The goal, alluded to in the quote I provided, is to compare it to cleaner alternatives.

The article I linked ends as follows:

> "For all these reasons, nuclear energy, even though nuclear power is emission-free, is not a relevant solution for profitable, climate-friendly and sustainable energy in the future." According to the researchers, nuclear energy as a solution for climate protection is "an old narrative that is still as inaccurate as in the 1970s."

> whether new nuclear power plants can indeed contribute to a clean(er) economy

https://news.ycombinator.com/item?id=26673987

https://news.ycombinator.com/item?id=26603464

I mean, how do you even compare that to the “subsidy” that petroleum gets from western foreign policy?
Why would you?

It's not about subsidies for nuclear vs. fossil.

It's about nuclear vs. renewables, and renewables look like a much better investment these days (and years) considering the budget explosions of recent nuclear projects.

You'd be better using South Korea as an example rather than France these days. To add more context, South Korea is an incredibly, incredibly corrupt country that sends its exiting president to prison to the extent that I joke that we need a special prison just for presidents. Yet there are basically no nuclear accidents at the kind of scale that we saw from Japan. 100% speculating but it's almost as if the nuclear power plants are used as a deterrent and part of the national security apparatus perhaps similar to the logic that Ukraine may have had in the past.
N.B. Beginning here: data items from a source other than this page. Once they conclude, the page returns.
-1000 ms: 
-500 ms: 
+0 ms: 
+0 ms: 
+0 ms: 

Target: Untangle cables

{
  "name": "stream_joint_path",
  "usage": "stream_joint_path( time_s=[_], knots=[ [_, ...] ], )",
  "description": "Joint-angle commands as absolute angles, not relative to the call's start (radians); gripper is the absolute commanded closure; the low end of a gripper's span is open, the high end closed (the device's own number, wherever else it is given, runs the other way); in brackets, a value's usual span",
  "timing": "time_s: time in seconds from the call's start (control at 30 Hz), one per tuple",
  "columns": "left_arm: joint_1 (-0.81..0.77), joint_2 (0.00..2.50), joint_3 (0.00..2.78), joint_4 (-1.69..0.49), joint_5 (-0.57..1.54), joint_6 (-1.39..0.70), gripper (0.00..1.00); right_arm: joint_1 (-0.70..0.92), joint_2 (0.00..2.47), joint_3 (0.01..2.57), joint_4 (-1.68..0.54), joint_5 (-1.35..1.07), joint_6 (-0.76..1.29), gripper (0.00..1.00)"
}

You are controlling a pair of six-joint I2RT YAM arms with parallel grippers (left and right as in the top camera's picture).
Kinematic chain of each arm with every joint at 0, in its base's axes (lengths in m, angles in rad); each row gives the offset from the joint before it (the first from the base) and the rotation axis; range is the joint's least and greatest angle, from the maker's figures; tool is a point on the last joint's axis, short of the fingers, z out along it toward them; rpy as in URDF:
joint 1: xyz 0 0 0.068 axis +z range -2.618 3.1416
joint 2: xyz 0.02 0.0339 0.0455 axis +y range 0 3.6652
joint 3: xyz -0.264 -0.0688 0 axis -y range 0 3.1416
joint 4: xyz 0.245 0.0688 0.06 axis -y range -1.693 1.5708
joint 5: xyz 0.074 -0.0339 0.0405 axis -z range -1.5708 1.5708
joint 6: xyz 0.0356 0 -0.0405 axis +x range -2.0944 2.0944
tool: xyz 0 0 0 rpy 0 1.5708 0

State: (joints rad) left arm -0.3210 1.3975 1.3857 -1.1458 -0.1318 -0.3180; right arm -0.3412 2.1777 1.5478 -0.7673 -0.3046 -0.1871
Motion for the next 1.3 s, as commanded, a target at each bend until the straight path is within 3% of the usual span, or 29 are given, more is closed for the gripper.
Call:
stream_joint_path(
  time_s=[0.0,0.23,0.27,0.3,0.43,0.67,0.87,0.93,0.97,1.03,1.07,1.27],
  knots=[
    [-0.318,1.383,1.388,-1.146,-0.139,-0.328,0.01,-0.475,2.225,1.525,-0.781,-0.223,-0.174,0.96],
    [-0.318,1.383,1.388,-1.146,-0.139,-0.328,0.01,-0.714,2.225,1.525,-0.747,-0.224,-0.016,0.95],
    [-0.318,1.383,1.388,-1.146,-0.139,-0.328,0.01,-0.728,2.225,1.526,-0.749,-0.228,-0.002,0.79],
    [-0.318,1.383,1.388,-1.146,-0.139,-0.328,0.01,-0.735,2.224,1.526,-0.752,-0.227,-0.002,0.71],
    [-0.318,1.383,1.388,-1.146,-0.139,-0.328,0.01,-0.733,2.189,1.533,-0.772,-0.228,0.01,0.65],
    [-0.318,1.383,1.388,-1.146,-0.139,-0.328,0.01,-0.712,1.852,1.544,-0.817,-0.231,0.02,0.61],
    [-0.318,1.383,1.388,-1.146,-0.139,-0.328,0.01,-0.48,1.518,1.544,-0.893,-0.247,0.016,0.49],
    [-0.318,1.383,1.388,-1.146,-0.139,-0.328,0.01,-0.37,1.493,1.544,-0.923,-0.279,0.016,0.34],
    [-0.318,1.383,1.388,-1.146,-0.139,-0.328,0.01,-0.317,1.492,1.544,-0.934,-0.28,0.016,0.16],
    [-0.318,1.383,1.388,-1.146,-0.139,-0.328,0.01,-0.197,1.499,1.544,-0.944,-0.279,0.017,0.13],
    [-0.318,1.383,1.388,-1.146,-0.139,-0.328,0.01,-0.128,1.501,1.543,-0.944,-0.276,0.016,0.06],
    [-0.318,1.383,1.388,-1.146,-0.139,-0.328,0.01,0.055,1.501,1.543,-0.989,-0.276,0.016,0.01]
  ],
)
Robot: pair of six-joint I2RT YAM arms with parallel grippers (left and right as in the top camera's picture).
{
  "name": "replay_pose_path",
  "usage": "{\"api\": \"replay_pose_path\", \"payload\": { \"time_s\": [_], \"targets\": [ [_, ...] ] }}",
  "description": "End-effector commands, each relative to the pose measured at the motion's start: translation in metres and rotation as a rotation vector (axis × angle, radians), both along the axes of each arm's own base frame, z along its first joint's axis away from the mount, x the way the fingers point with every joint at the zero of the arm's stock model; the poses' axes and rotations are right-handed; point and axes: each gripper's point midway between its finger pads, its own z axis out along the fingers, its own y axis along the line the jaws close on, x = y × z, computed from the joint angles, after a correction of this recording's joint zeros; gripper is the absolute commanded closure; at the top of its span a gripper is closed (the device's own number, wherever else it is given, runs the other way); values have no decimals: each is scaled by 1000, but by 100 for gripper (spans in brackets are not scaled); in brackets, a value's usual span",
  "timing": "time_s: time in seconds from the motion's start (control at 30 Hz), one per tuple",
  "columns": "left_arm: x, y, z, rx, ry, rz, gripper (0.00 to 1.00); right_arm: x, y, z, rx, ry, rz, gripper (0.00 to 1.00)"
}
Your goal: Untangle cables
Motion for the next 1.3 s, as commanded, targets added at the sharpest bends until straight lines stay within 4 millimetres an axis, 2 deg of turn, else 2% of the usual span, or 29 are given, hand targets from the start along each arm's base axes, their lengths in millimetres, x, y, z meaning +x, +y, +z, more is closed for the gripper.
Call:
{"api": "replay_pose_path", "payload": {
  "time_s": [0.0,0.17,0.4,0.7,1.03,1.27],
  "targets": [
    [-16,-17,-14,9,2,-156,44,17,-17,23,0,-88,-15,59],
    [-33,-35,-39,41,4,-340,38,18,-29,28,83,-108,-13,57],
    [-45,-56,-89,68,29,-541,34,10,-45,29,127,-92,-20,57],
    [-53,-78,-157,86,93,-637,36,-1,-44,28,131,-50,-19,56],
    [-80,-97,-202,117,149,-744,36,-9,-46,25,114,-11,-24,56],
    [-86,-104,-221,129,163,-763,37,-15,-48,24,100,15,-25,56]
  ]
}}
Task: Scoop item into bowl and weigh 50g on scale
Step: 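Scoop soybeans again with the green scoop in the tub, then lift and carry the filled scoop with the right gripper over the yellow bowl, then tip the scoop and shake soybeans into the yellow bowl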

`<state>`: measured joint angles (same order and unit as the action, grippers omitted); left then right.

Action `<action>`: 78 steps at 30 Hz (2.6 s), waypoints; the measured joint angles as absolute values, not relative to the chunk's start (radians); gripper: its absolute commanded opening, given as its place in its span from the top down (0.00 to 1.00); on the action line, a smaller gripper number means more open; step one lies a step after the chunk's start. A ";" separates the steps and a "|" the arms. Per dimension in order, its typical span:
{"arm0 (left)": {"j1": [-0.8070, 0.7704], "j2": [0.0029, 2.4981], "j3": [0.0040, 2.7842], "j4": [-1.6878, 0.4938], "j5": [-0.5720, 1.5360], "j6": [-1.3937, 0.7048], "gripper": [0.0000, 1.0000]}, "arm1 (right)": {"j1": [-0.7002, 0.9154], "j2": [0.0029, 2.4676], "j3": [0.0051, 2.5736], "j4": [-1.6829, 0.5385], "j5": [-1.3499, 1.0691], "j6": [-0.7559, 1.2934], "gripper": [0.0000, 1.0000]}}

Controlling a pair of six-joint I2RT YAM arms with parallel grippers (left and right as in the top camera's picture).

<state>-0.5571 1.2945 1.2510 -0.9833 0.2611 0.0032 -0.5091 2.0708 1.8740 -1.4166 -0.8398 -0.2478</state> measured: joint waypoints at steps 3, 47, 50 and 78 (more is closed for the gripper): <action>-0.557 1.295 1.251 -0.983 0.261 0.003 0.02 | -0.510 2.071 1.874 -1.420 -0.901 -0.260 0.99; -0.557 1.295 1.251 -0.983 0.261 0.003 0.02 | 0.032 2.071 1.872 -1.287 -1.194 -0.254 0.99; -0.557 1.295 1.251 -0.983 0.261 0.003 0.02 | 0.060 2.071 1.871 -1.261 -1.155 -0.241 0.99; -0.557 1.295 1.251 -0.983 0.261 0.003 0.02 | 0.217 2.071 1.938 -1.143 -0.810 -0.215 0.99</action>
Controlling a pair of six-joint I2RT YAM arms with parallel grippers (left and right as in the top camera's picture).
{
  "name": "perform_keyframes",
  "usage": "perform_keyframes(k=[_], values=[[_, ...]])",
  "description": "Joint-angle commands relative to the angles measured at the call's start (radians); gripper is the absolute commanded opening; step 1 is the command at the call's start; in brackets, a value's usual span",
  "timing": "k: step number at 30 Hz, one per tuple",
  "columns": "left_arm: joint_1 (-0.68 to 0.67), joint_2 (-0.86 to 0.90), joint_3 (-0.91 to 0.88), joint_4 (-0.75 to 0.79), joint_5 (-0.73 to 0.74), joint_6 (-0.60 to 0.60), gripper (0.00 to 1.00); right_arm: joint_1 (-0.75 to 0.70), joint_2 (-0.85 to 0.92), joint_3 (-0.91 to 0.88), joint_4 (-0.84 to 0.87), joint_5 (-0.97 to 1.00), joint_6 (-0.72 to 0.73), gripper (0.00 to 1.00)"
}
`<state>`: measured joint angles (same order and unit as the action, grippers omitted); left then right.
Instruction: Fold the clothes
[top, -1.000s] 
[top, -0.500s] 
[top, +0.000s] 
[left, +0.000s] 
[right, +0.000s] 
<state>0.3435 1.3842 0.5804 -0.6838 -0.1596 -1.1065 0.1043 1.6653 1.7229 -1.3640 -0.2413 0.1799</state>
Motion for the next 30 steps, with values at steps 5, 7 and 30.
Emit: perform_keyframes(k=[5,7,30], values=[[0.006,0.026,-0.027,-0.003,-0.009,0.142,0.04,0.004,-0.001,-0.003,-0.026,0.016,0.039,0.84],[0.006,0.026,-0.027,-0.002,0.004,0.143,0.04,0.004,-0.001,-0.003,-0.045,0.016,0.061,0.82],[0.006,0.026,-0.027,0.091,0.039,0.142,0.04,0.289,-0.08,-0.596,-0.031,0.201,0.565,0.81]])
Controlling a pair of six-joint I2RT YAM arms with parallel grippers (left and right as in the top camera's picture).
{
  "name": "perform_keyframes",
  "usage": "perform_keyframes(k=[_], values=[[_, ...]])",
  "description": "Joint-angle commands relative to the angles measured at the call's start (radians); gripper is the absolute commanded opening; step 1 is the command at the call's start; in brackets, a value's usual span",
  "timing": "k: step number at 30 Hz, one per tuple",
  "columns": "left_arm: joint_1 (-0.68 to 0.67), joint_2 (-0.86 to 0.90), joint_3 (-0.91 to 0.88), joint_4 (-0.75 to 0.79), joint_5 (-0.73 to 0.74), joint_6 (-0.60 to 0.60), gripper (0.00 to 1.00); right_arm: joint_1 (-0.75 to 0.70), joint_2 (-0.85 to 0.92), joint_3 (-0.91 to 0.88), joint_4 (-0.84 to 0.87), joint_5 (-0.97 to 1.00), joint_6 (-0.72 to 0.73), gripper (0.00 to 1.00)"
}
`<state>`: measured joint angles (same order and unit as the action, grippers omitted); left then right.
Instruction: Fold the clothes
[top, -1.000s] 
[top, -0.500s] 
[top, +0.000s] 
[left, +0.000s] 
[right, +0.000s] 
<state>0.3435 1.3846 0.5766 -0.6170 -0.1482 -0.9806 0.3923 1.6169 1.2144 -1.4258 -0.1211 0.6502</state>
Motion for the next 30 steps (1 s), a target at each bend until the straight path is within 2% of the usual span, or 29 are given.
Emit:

The anti-nuclear crusade in the West is a bit worrisome given that if we had been better at dealing with nuclear as a whole there would be less coal and gas power plants all over the West now. As much as I can sympathize with the concerns about nuclear power related supply chain issues and risks of meltdowns + radiation almost all the problems I've seen in nuclear across countries and cultures don't come down to technical issues as much as structural ones due 90%+ to politics causing massive over-regulation of nuclear to become unviable both financially and politically. This seems silly because I strongly believe such efforts should be directed at the much greater, immediate, far more supportable threat to humanity's IMO of fossil fuels. Of course we kind of depend upon them now but given the problems we had from the 1980s into the 2000s with fossil fuels all the way to now the kind of resources we could have spent on renewables may have had better results simply stepping away from lobbying constantly against nuclear power and letting engineers do their best work in all areas of energy research.

Seriously, almost all the "but nuclear costs too much" arguments are a self-fulfilling prophecy of bad faith where people pile on more and more requirements like it's a really bad DoD project when it's much more complicated honestly. US DoD has operated tons and tons of nuclear reactors, for example, quite successfully with a pretty darn good safety record last I saw despite all sorts of other failures within the US Jobs Program - they're used in submarines!

It is my understanding that the French massively subsidize nuclear power because they essentially run it as a job program to keep nuclear engineers employed so that they can build nuclear bombs.
France produced military nuclear fuel in separate facilities, with separate engineers.

Also, France stopped producing military-grade radioactive fuel since 1996, when the Pierrelatte military factory closed [1].

[1], in french: https://fr.wikipedia.org/wiki/Usine_militaire_de_Pierrelatte

The French breeder program was such a "success" that it's been mothballed. They've put the work on a shelf and terminated any follow on reactor.

This tells me the French don't believe nuclear will power the world any time soon. If they believed that, they'd understand breeders would be needed, and would be working on them.

Except for the fact that french nuclear power is highly subsidized (partly by military budgets, partly other subsidies, partly by grossly underfunding for storage and decommissioning costs, which they are required to put funds aside for), is breaking at the seams last year for some time >80% of the power generation was down in France due to maintenance (picked up by "intermittent solar and wind").
> last year for some time >80% of the power generation was down in France due to maintenance

Oh, so low? I heard it was 102%, and we had to activate the hamster wheels in order to make up for the deficit?

Hint: Nuclear isn't even 80% of France's nuclear production when every reactor is up.

Yes and for some time 100% of France's nuclear reactors were down, either due to maintenance or heat.
This simply never happened. It's a matter of public record [1], it shouldn't be hard to check your numbers and see that they're wrong...

[1]: https://www.spglobal.com/commodityinsights/en/market-insight...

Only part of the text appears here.